• [INFORMATION SUPPLIED]
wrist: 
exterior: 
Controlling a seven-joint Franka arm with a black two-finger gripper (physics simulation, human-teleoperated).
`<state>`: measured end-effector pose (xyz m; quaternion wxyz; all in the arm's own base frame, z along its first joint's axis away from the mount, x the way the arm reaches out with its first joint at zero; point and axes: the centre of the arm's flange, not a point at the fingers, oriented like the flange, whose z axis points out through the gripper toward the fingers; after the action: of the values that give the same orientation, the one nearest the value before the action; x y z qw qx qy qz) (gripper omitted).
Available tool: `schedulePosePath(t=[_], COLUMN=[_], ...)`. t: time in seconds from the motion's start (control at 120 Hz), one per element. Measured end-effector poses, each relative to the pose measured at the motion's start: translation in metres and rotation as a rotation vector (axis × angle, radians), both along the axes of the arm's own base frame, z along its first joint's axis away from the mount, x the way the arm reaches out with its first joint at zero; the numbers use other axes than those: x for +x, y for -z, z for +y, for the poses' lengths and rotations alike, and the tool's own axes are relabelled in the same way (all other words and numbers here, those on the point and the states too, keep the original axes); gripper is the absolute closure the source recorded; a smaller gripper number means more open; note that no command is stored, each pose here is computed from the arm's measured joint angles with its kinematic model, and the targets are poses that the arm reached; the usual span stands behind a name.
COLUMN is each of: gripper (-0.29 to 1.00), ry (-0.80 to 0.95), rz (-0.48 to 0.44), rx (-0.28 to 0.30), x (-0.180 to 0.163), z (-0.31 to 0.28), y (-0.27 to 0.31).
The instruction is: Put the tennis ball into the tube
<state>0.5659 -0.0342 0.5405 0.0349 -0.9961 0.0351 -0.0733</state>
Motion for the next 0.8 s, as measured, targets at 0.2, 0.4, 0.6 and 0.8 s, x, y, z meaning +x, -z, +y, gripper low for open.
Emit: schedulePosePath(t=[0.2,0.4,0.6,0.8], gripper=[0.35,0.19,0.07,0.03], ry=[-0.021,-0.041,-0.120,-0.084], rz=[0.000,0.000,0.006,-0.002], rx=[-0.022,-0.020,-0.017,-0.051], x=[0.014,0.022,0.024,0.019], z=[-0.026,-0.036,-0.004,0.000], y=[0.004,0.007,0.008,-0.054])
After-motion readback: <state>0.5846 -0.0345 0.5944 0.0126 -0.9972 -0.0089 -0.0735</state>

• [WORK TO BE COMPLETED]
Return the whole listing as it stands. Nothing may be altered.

• [RESULT OF THE EXERCISE]
wrist: 
exterior: 
Controlling a seven-joint Franka arm with a black two-finger gripper (physics simulation, human-teleoperated).
`<state>`: measured end-effector pose (xyz m; quaternion wxyz; all in the arm's own base frame, z along its first joint's axis away from the mount, x the way the arm reaches out with its first joint at zero; point and axes: the centre of the arm's flange, not a point at the fingers, oriented like the flange, whose z axis points out through the gripper toward the fingers; after the action: of the values that give the same orientation, the one nearest the value before the action; x y z qw qx qy qz) (gripper omitted).
Available tool: `schedulePosePath(t=[_], COLUMN=[_], ...)`. t: time in seconds from the motion's start (control at 120 Hz), one per element. Measured end-effector poses, each relative to the pose measured at the motion's start: translation in metres and rotation as a rotation vector (axis × angle, radians), both along the axes of the arm's own base frame, z along its first joint's axis away from the mount, x the way the arm reaches out with its first joint at zero; the numbers use other axes than those: x for +x, y for -z, z for +y, for the poses' lengths and rotations alike, and the tool's own axes are relabelled in the same way (all other words and numbers here, those on the point and the states too, keep the original axes); gripper is the absolute closure the source recorded; a smaller gripper number means more open; note that no command is stored, each pose here is computed from the arm's measured joint angles with its kinematic model, and the targets are poses that the arm reached; the usual span stands behind a name.
COLUMN is each of: gripper (-0.29 to 1.00), ry (-0.80 to 0.95), rz (-0.48 to 0.44), rx (-0.28 to 0.30), x (-0.180 to 0.163), z (-0.31 to 0.28), y (-0.27 to 0.31).
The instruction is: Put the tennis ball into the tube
<state>0.5659 -0.0342 0.5405 0.0349 -0.9961 0.0351 -0.0733</state>
Motion for the next 0.8 s, as measured, targets at 0.2, 0.4, 0.6 and 0.8 s, x, y, z meaning +x, -z, +y, gripper low for open.
Emit: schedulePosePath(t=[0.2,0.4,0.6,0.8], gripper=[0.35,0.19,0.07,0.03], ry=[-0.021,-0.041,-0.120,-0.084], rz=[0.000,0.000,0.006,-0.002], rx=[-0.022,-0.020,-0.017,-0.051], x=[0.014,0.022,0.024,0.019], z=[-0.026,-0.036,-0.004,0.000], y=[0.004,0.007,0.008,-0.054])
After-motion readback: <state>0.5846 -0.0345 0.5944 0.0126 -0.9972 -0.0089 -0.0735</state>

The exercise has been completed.